> WORK TASK
Would you copy out each line of the records below that includes the word "camera"?

> Extracted records
----
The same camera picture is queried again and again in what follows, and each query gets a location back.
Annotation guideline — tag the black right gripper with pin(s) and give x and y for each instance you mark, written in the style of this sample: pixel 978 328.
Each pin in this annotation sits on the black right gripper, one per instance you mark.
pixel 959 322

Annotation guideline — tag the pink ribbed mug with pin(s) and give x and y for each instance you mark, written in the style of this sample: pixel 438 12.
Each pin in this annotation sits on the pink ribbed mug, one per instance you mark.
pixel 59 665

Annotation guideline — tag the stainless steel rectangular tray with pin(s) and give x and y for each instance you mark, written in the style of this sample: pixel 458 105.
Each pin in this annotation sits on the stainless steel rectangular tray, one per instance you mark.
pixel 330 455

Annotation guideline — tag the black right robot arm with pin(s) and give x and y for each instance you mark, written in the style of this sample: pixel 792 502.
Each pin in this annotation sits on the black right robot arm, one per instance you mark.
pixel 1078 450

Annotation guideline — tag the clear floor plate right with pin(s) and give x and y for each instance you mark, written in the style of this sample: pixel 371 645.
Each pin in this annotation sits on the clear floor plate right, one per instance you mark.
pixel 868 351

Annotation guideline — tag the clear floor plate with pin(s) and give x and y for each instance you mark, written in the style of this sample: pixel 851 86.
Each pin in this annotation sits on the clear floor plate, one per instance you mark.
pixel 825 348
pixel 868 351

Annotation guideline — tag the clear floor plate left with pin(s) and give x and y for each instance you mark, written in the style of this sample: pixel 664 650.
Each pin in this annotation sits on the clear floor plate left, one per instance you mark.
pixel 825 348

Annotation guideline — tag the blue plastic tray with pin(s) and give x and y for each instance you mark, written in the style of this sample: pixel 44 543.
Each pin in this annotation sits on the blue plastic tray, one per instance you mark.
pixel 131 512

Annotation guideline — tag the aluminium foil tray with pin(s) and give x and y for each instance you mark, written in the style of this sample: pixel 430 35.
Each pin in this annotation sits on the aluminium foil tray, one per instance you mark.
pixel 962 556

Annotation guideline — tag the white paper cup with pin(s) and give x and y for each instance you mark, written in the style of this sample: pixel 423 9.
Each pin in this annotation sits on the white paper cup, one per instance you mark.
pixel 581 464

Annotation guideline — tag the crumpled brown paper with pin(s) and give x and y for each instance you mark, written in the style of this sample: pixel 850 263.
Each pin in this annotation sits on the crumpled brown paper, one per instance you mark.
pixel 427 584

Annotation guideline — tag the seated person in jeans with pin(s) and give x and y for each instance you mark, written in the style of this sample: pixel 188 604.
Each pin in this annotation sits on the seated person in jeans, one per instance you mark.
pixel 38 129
----
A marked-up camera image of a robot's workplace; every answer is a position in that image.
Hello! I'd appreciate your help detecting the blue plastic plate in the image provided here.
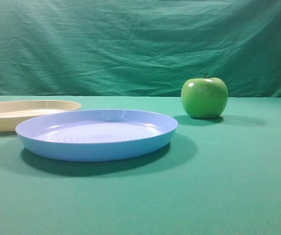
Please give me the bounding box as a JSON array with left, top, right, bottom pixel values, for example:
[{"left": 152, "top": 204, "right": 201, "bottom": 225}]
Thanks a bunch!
----
> SOLVED EXERCISE
The same camera picture is queried again and again in what follows, and each query gets a location back.
A marked-up camera image of a robot's workplace; every answer is a position in that image.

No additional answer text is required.